Television makers try something new every year to sell more sets. We've gone from 3D to curved screens, high resolution and now... Samsung's thinks art is it, with its Frame TV.
That means no more outlandish sci-fi design: the Frame tries instead to blend in with the rest of the stuff in your home and it kind of works, as long as you don't find a big 55 or even 65-inch screen obtrusive.
An interesting design feature is the, uh, frame that you can clip onto the Frame around the screen with magnets. Thinking I should try something unusual, I picked the Beige Wood because I've never seen a beige wood TV before.
The beige frame looks a little too "plood" but being able to change the colour (walnut and white are also available) might appeal, but you pay $300 for the privilege. More useful for aesthetic purposes is the ability hang the Frame flush with walls, and the minimal amount of cables snaking out from the set - there are just two, power and the thin fibre-optic wire to Samsung's One Connect console, which is what your devices plug into.
My 55-inch review set looked great otherwise, just a straight slab really with fairly thin bezels, no blinky lights or garish logos. Full marks there.
Mercifully, TV makers have put their sets on a diet and the 55-inch Frame weighs only 18.6 kilos making it easy to handle without a few weeks in the gym first.

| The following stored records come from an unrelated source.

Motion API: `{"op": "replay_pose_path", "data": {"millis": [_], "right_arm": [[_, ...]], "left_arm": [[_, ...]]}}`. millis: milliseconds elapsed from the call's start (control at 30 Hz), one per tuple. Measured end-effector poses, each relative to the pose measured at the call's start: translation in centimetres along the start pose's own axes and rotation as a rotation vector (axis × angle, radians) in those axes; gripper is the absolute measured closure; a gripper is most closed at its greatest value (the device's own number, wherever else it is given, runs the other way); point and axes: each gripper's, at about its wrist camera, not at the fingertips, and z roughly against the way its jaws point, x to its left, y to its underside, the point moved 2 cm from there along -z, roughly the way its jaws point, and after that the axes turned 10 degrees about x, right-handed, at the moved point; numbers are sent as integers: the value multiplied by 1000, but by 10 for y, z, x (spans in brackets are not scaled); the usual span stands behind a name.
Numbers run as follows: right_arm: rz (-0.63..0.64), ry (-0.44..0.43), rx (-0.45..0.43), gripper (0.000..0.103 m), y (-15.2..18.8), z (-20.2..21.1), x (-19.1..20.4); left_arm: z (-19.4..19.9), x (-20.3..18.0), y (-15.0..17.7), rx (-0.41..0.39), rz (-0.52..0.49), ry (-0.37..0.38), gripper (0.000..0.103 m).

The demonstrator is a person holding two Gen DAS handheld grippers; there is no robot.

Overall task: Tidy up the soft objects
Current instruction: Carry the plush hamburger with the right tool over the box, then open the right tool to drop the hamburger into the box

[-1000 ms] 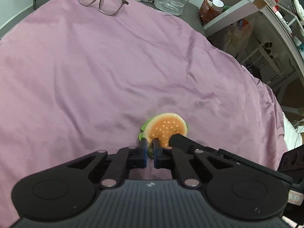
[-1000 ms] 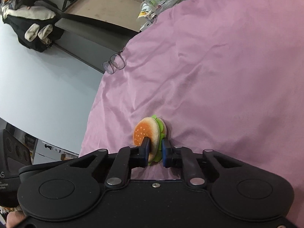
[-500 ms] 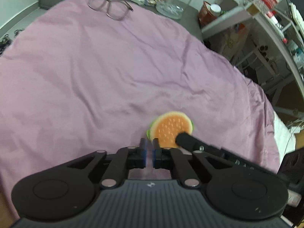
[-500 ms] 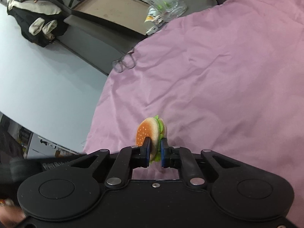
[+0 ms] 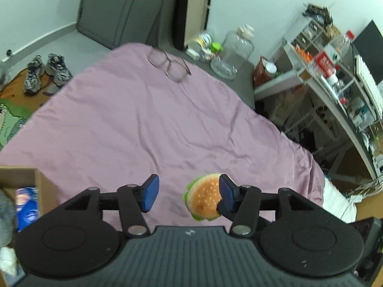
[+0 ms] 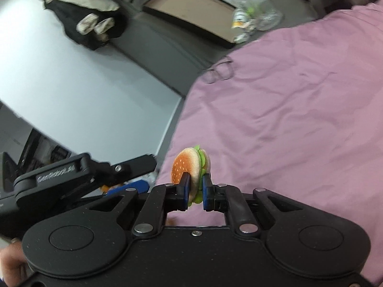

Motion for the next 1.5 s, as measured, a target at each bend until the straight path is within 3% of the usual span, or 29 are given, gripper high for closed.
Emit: {"op": "replay_pose_path", "data": {"millis": [367,500,667,800,1133,1433,1500], "right_arm": [[109,-71,38,92,28,5,75],[135,-95,50,92,38,0,99],[171,-95,76,92,52,-14,124],[191,-87,98,92,62,-26,140],[229,-53,123,92,85,-48,161],[220,-19,153,92,105,-69,154],[227,-8,149,84,107,-71,154]], "left_arm": [[61,27,16,-72,38,35,49],[80,44,22,-90,61,70,56],[100,70,29,-123,90,59,63],[112,90,36,-140,111,41,63],[124,127,53,-160,142,24,63],[117,156,73,-130,176,17,63],[115,162,74,-128,195,26,63]]}}
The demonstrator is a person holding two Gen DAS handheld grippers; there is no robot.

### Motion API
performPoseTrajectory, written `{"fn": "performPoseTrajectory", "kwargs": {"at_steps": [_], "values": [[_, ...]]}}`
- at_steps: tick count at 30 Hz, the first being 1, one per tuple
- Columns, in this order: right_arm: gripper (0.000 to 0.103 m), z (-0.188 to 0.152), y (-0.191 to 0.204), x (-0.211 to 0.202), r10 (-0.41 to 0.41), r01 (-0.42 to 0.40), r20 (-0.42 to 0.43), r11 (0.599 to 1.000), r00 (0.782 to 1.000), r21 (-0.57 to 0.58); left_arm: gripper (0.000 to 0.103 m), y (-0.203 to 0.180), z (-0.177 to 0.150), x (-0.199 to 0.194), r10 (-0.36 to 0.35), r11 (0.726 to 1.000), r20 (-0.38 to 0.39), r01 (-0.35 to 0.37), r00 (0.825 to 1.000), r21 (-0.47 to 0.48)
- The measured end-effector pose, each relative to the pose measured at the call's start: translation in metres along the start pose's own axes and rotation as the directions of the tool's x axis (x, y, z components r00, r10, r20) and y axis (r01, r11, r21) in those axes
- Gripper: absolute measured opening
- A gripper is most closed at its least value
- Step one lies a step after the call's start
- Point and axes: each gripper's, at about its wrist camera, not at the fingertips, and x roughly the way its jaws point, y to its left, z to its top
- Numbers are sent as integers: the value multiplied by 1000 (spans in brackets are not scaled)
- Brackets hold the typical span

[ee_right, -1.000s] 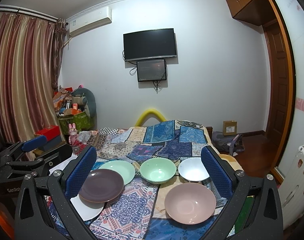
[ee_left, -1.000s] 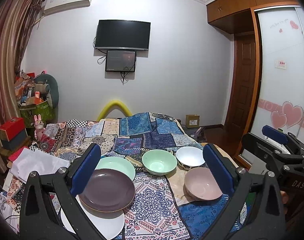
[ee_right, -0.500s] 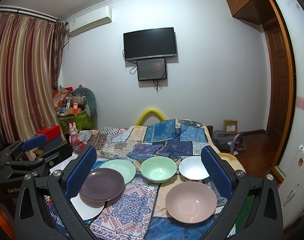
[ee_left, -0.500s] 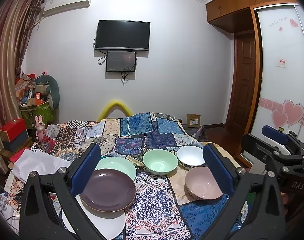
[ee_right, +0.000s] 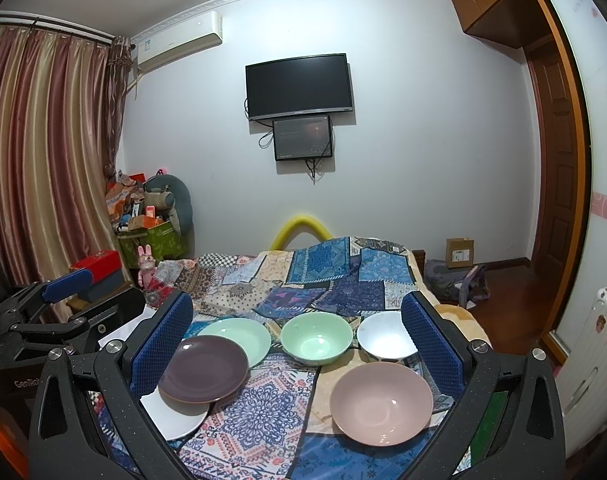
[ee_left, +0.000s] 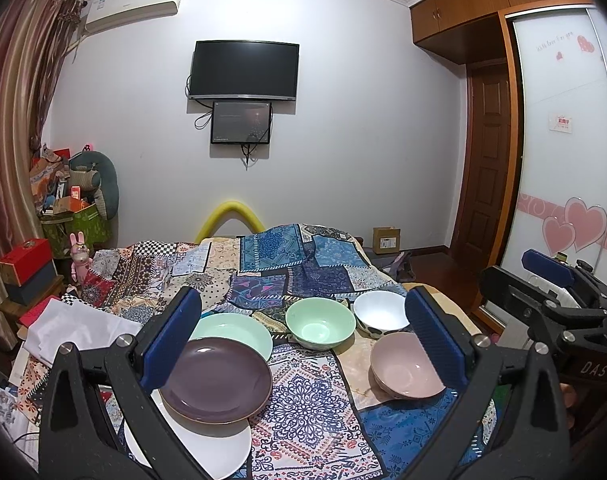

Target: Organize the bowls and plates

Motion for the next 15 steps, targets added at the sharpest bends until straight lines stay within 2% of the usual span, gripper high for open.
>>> {"fn": "performPoseTrajectory", "kwargs": {"at_steps": [9, 15], "values": [[103, -2, -1, 2, -3, 3, -6, 1000, 1000, 2, 103, 1, -3, 2, 8, 1000, -1, -8, 1000, 1], [103, -5, 0, 11, -3, 3, -28, 1000, 1000, 5, 103, 11, -8, 8, 7, 1000, -31, -7, 999, -4]]}}
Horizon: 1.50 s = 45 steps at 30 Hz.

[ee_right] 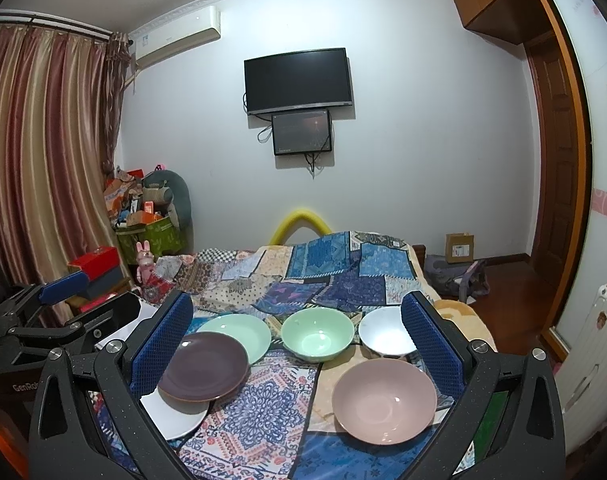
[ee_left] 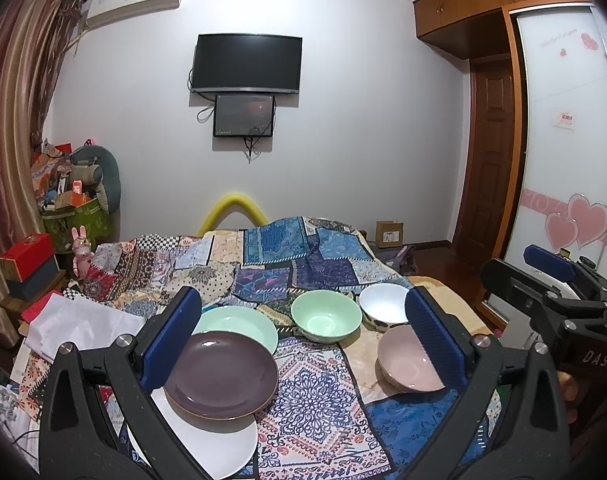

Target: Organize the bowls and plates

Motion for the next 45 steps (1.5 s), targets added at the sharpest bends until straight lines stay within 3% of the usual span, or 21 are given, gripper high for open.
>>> {"fn": "performPoseTrajectory", "kwargs": {"at_steps": [7, 13, 17, 24, 29, 32, 34, 45], "values": [[103, -7, 8, 18, 17, -17, -51, 1000, 999, 3, 103, 30, -11, 13, -26, 999, -42, 24, 999, -29], [103, -18, 17, 46, 65, -62, -134, 998, 989, 26, 103, 68, -21, 32, 51, 997, -125, -57, 991, -43], [103, -29, 26, 69, 102, -96, -201, 995, 974, 39, 103, 103, -33, 50, 96, 993, -195, -108, 976, -54], [103, -49, 39, 109, 130, -126, -304, 991, 944, 33, 103, 154, -58, 88, 104, 989, -306, -130, 946, -66], [103, -66, 49, 143, 129, -130, -369, 991, 920, 22, 103, 184, -79, 126, 96, 988, -395, -135, 914, -72], [100, -74, 54, 161, 122, -127, -405, 992, 906, 15, 85, 202, -93, 150, 60, 988, -462, -118, 885, -98], [97, -80, 56, 170, 121, -129, -426, 992, 897, 10, 82, 210, -102, 163, 56, 987, -494, -123, 868, -104], [63, -115, 63, 224, 151, -155, -561, 987, 814, 42, 57, 240, -128, 211, 22, 983, -572, -121, 820, -136]]}}
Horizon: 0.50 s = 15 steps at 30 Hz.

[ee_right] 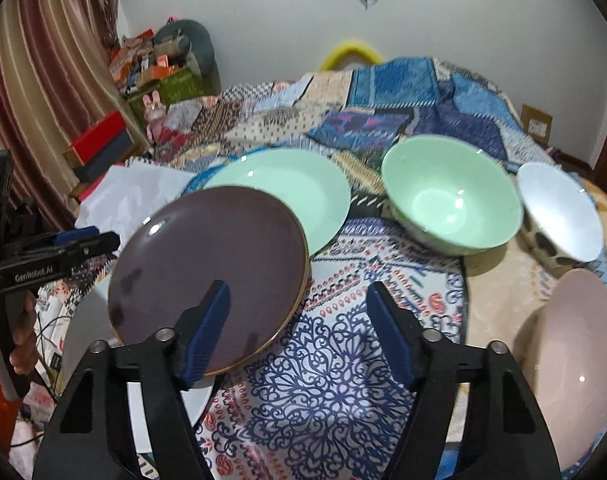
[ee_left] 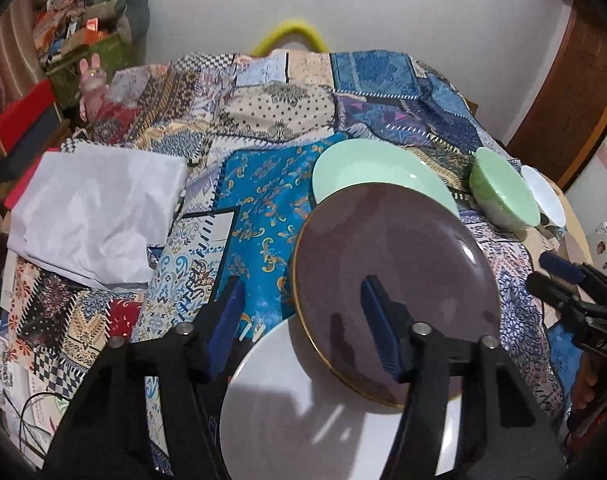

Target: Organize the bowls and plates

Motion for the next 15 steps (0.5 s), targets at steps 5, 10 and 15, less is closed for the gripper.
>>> {"fn": "performPoseTrajectory", "kwargs": {"at_steps": [5, 10, 15], "values": [[55, -2, -2, 15, 10, -10, -37, 1000, 999, 9, 47, 4, 3, 18, -21, 1000, -41, 20, 999, -12], [48, -2, -4, 25, 19, -18, -51, 1000, 999, 19, 37, 7, 5, 32, -42, 999, -81, 39, 996, -34], [36, -1, -6, 35, 54, -52, -75, 998, 996, 38, 29, 9, 5, 38, -68, 997, -99, 64, 993, -43]]}}
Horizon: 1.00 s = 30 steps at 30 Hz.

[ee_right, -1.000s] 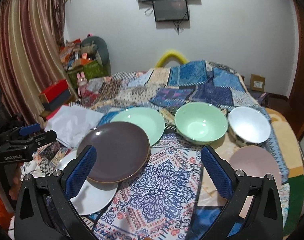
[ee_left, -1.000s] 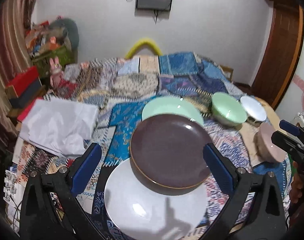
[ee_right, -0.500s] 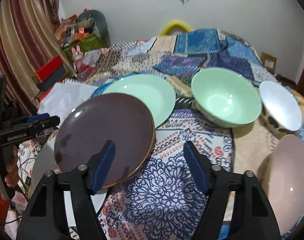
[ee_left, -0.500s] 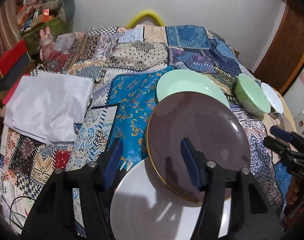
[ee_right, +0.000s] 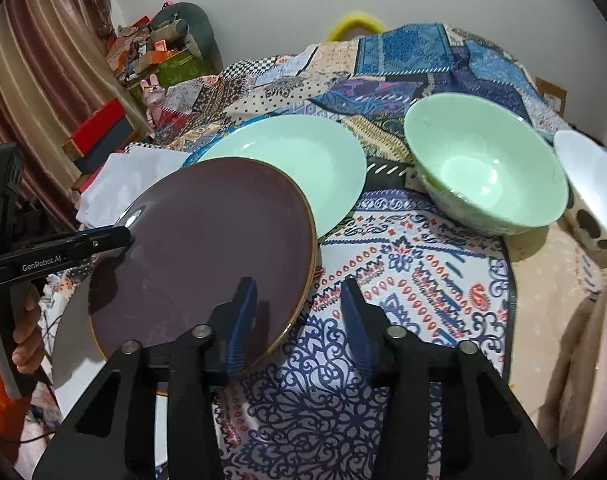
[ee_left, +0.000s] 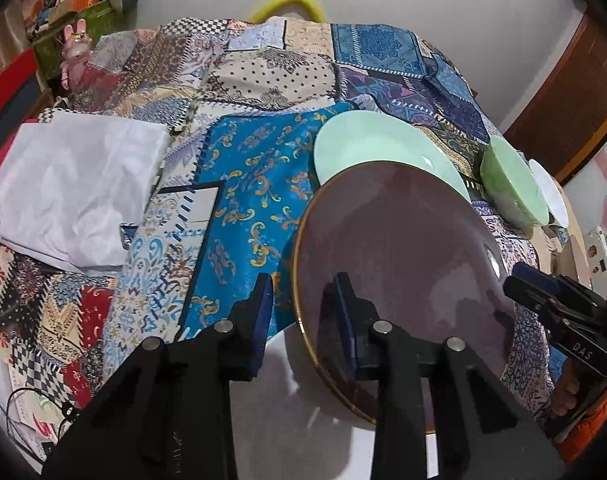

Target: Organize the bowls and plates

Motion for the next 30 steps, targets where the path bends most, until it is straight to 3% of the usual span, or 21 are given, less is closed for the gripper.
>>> {"fn": "performPoseTrajectory", "kwargs": {"at_steps": [3, 12, 24, 30], "values": [[30, 1, 0, 5, 20, -20, -15, 1000, 1000, 11, 26, -2, 1, 4, -17, 1000, -15, 17, 1000, 8], [28, 2, 5, 17, 55, -55, -56, 998, 997, 9, 25, -4, 5, 7, -26, 999, -27, 27, 999, 24], [25, 2, -4, 10, 66, -65, -36, 997, 997, 29, 25, -12, 1, 2, -21, 999, -37, 22, 999, 26], [25, -1, -6, -1, 64, -63, -11, 997, 998, 34, 25, -24, -4, -11, -17, 999, -6, 17, 1000, 44]]}}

Setting up the Frame is very easy, with most tasks taken care of you. The one annoyance is trying to sign into your Samsung account and entering usernames and passwords with remote using an on-screen keyboard which is for the birds as my American friends say.
While the default settings for the Frame work pretty well, if you do want fine tune almost every aspect of the image and sound quality, that's possible too with the advanced controls.
Once the Frame's up and running and you have updated its Tizen Linux-based operating system with a clean, easy to use interface, you can admire the many beautiful pieces of art that come with the Frame.
The idea is that the Frame doubles up as a changeable painting hanging on your wall. It is nice to have art to look at, instead of the usual big black screen of nothingness. That said, the art itself loses quite a bit in the translation from canvas and photos to a digital screen, and the colours, especially the whites, are a bit strange. There's a motion sensor that switches off the art display when you leave the room, to save power.
This is a 4K TV which means the LED screen has 3840 by 2160 pixel resolution. You also get 10-bit colour for smoother gradations between hues, high dynamic range (HDR) for more lifelike colours, brightness and motion sensors and fast 100Hz refresh rate that can double to 200Hz for smoother motion.
It costs a shade under four grand, $3,988, which means there are TVs out there with a similar feature set and which cost less, from Samsung as well. Don't forget to add the cost of the optional frame to the err, Frame, as well.
The reason you spend that much money on a TV is the image you get and the Frame is excellent. High dynamic range 4K content on Netflix for instance is very lifelike, and the Frame upscales lower-res content quite well.
Sounds from the built-in 40 Watt stereo speakers clear and loud too.
Samsung's right to try to design TVs so that they fit in with your home rather than dominate the space they're in, and in the long term it's a nicer, more useful gimmick than say 3D. You do pay a premium for the effort though which I think still needs a bit more work.